◆ Problem requirements:
I need the lines below from the one with "Segment every instance of the top" down to the one with "The lines of" reproduced exactly, both ends included, and nothing else.

::: Supplied data :::

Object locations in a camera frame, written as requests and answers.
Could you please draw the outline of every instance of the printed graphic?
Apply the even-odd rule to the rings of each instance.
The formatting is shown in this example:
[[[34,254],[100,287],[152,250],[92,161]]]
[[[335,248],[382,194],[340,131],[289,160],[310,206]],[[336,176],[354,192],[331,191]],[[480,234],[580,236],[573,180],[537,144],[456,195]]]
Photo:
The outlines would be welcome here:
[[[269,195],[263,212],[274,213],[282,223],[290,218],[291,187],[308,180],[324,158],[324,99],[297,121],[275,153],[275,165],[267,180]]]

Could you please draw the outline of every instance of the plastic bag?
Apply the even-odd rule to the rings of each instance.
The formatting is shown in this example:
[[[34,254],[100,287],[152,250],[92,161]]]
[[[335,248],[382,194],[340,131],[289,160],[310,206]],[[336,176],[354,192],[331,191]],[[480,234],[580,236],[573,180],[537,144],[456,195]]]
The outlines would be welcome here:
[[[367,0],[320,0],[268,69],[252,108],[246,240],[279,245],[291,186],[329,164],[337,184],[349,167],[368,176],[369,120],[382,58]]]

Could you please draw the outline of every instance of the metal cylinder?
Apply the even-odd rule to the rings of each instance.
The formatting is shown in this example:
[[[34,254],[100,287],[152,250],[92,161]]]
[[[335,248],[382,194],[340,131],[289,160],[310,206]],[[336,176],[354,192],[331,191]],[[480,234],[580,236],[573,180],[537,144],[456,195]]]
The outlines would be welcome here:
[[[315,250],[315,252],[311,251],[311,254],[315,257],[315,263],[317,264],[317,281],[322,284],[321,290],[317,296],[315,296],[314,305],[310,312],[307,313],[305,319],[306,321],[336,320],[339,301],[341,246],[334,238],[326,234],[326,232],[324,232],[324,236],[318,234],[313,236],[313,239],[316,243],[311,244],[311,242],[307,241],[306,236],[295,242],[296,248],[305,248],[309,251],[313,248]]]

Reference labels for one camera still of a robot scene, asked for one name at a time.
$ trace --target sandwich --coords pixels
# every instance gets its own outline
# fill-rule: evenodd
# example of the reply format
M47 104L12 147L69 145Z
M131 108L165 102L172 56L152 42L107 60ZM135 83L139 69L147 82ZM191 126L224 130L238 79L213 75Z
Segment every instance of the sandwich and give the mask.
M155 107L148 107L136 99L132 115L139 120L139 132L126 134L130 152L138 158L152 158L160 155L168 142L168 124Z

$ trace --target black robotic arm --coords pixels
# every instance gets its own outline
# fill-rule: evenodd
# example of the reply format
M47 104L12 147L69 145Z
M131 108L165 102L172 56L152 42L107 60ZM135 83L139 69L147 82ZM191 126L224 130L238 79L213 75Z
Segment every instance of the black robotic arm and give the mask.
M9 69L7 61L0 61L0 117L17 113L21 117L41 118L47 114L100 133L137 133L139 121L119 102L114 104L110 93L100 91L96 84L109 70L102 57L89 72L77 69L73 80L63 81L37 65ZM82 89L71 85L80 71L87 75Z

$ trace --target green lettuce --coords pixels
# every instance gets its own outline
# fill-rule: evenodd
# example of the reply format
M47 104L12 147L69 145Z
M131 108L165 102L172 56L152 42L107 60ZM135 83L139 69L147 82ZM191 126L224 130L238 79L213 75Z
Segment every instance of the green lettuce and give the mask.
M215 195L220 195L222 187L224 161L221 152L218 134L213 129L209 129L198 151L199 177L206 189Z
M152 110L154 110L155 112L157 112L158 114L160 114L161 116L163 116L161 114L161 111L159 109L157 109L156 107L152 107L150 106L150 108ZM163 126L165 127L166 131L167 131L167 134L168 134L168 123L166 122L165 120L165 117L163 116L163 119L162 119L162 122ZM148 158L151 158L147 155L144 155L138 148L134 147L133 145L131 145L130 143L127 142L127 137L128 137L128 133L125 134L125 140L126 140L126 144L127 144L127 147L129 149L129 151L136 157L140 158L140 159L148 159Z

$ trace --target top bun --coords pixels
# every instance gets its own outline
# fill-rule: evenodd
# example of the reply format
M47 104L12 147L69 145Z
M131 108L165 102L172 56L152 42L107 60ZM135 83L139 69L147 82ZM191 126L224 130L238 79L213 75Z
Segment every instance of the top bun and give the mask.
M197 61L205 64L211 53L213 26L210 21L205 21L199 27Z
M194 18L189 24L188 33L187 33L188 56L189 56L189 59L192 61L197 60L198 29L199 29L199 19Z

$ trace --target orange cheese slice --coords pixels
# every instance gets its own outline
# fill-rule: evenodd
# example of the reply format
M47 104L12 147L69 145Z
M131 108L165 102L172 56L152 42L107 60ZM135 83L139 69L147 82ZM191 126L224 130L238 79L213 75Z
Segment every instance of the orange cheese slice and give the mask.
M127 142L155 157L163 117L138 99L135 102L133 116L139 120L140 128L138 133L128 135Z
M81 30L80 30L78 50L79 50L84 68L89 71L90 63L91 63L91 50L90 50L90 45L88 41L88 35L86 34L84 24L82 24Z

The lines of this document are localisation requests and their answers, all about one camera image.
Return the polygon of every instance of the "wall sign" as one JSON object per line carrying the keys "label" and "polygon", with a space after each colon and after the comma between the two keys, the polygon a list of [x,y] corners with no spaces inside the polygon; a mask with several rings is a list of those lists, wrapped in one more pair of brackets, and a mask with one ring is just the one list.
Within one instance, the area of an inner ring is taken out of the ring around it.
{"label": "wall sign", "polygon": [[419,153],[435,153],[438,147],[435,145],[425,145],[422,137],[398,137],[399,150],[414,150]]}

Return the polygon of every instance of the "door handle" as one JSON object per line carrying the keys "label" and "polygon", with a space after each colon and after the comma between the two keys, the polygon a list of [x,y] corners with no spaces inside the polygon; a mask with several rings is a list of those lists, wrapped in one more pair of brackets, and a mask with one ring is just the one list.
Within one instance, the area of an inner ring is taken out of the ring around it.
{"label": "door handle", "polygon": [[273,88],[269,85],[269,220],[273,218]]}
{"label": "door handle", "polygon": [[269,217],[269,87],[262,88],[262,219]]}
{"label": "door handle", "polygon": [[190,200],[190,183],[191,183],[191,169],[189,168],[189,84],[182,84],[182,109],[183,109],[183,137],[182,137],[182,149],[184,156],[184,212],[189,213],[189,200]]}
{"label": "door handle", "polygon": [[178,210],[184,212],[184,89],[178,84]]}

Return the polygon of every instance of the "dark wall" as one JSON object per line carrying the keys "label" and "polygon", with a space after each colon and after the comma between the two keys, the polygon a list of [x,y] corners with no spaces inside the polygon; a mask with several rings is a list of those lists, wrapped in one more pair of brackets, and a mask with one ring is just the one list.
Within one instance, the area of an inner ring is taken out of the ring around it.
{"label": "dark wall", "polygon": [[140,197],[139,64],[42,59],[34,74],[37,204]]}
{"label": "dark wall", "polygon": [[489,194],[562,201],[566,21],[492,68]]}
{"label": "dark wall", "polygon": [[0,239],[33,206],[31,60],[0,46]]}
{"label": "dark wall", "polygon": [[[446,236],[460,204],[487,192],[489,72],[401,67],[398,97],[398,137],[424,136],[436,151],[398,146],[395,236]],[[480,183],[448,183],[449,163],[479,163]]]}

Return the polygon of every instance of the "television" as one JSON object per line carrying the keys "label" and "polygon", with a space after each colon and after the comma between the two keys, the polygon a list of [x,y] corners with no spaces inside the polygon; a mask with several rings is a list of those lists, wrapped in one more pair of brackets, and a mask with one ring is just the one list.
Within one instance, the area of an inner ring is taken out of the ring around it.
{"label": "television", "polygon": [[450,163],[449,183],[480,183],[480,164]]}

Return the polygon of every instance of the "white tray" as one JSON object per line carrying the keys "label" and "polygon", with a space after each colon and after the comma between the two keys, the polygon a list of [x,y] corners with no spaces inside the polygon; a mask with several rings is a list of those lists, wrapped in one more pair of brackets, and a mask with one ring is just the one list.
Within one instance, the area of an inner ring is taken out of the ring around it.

:::

◆ Solution to this problem:
Segment every instance of the top bun and give the mask.
M197 61L205 64L211 53L213 26L210 21L205 21L199 27Z
M194 18L189 24L188 33L187 33L188 56L189 56L189 59L192 61L197 60L198 29L199 29L199 19Z

$ trace --target orange cheese slice --coords pixels
# every instance gets its own outline
# fill-rule: evenodd
# example of the reply format
M47 104L12 147L69 145Z
M131 108L165 102L172 56L152 42L107 60ZM135 83L139 69L147 82ZM191 126L224 130L238 79L213 75Z
Segment every instance of the orange cheese slice and give the mask.
M127 142L155 157L163 117L138 99L135 102L133 116L139 120L140 128L138 133L128 135Z
M81 30L80 30L78 50L79 50L84 68L89 71L90 63L91 63L91 50L90 50L90 45L88 41L88 35L86 34L84 24L82 24Z

The lines of this document are localisation requests and their answers, all about one camera image.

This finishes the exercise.